Well...
I had to speak Spanish the next morning which changed my mind again.
I had my usual, stumbling Spanish conversation. This time I paid a lot of attention to what was making me stumble. Usually I would start a sentence and then have the wrong word from the wrong language pop into my head. I was speaking Spanish, but about every 10th word I would start to say would be Tagalog, or sometimes even Samoan or French. If I would hesitate and look for the next word, sometimes I would get the wrong langauge again. In other words, I suffer a lot from interference between my L2 my L3 and my L4... I think that many people who learn multiple languages as an adult may have this problem.
Well, what to do? Study Icelandic? Maybe...
But it might be fun to try to fix it, or at least improve it. Who knows, maybe I can help somebody else with the same problem.
One thing I noticed with my big deck made up of Irish, Norse, and Old English cards was that the initial problems I was having with interference got less and less as I practiced with the deck, with the cards from all three languages mixed up.

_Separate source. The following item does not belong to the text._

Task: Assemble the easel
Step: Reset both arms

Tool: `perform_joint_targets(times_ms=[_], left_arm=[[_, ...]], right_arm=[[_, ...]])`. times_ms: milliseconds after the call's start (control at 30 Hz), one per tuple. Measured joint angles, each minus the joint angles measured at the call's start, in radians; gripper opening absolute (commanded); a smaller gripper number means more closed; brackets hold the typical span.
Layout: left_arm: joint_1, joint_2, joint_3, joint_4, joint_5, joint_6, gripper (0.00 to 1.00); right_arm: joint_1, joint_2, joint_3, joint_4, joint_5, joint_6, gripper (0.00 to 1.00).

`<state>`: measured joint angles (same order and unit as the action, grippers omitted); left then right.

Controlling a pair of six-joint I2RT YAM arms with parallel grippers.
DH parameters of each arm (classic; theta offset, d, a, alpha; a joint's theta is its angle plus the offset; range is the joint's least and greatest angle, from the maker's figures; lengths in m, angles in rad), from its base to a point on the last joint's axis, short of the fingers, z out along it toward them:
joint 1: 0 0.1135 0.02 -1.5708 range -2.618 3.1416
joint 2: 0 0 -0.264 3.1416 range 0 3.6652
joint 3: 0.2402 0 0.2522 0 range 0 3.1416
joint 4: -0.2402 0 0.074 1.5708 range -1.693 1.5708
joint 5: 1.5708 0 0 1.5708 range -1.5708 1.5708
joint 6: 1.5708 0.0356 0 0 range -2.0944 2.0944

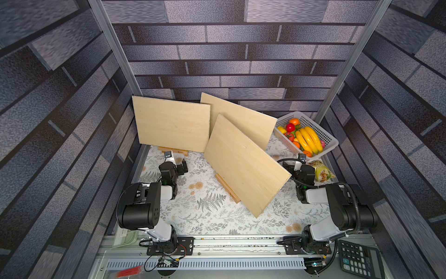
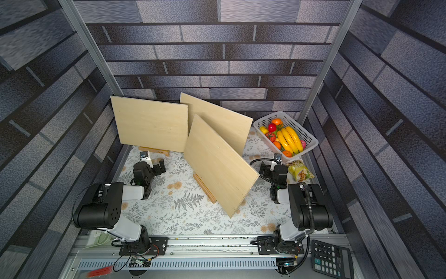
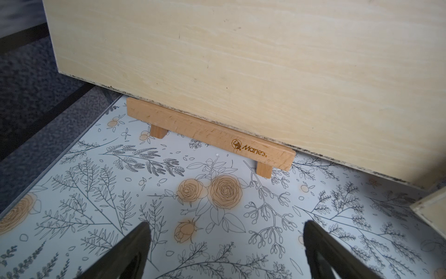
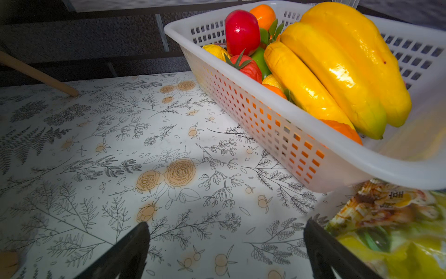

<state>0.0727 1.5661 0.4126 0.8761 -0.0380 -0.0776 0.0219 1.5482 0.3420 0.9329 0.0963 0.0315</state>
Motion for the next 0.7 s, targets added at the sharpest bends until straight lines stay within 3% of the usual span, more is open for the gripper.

This suggests that a deck with French and Spanish, and preferably my other languages mixed up might start to improve my ability to separate my languages.
Maybe.
I didn't really notice any problems getting the grammar mixed up. The problems seemed at the point where I was pulling words out of my brain to slide them into the sentence structure I was saying. So, for today at least, I made a big deck of mixed languages from the
http://www.lexique.org/?page_id=250 site. Put them into English->L2 cards that were clearly labeled with the language each card came from. I did a hundred of them, which I found miserably hard. I need to do this for a while to see if it does anything.
In addition to this. I read French for an hour, the first 20 minutes doing intensive reading and the last 40 minutes reading at full speed with a tts voice pushing me along... I'm going to try Spanish tomorrow.
Maybe this will bring a good result.
My wife is waiting out the results of a covid test. She is not very sick, and she is vaccinated, but how is she supposed to go to school and teach 150 kids, half of whom are not vaccinated, with a minor cold in an era of delta variant. I find it hard to be worried about it too much, but I suppose I should. We are all vaccinated.
(rant)
We'll see what happens. I don't know how we can keep schools closed any more, but I don't know how you can responsibly keep them open in the face of normal allergies, colds, and sniffles. How do we do this? As usual, the experts have told teachers, just follow these guidelines and you'll be safe and your students will be safe. This is nonsense, of course. They don't know. "Oh, we have to keep schools open. It is bad for the children to do distance learning. This is a scientific result." This is based on studying students the year before covid versus the year of covid. Of course students were less stressed when their parents had jobs, and could pay the rent.
"Oh, results from England and Ireland show that you can keep a school open safely under covid" What about delta. up to 1000 times more virus?
Experts, you really don't have any data.
We are doing the experiment now.
There is also an undercurrent in the "keep the schools open" expert argument that seems to imply that teachers are lazy, which just makes me want to slap somebody.
Can you imagine how everyone would react if a teacher went to school with what she thought was a minor cold and made a bunch of kids sick. Or killed somebody's grandfather. Or killed a kid.
One can whine about why parents don't have their children vaccinate who are eligible, but we (actually they, I'm retired) have to teach whomever shows up. Of course the school district claims that there isn't really any extra leave for teachers needed, but does that mean we are supposed to risk killing students? My wife sees 150 students a day, and that's a lot of dice to roll. As a teacher, you are responsible for other people's kids, so there isn't any room for taking chances with their health. Half of her sick leave will be done before the test gets back. We know that student lives and health are more important than anything else, so we will eat whatever problems we have and argue with the school board.
At least we have a mask mandate in our state, but some families are knucklehads.
(/rant)
I know that my family and I have been very lucky in this pandemic. I have seen the pictures of my students standing next to the graves of parents who were killed by covid.
I don't trust anybody who makes policy about schools, and who has any priority other than student and teacher health and safety. But what are they supposed to do? How much pain and death is acceptable? How can we close schools again? What about the next variant?
I don't have any answers, just questions. And a great deal of foreboding. I hope I"m overly concerned.
My daughter is vaccinated, but in public school.
And before I whine too much, what about the Philippines with our extended family that is mostly unvaccinated? And Africa? And the poorer parts of Latin America? And, well, poor people everywhere.
This war isn't over. Covid doesn't care if people are tired. We need fewer politicians and "scientists" who feel they have to tell people what they want to hear. We need to learn how to live with this thing. We need not to be afraid, but also, not to pretend that all the danger is gone.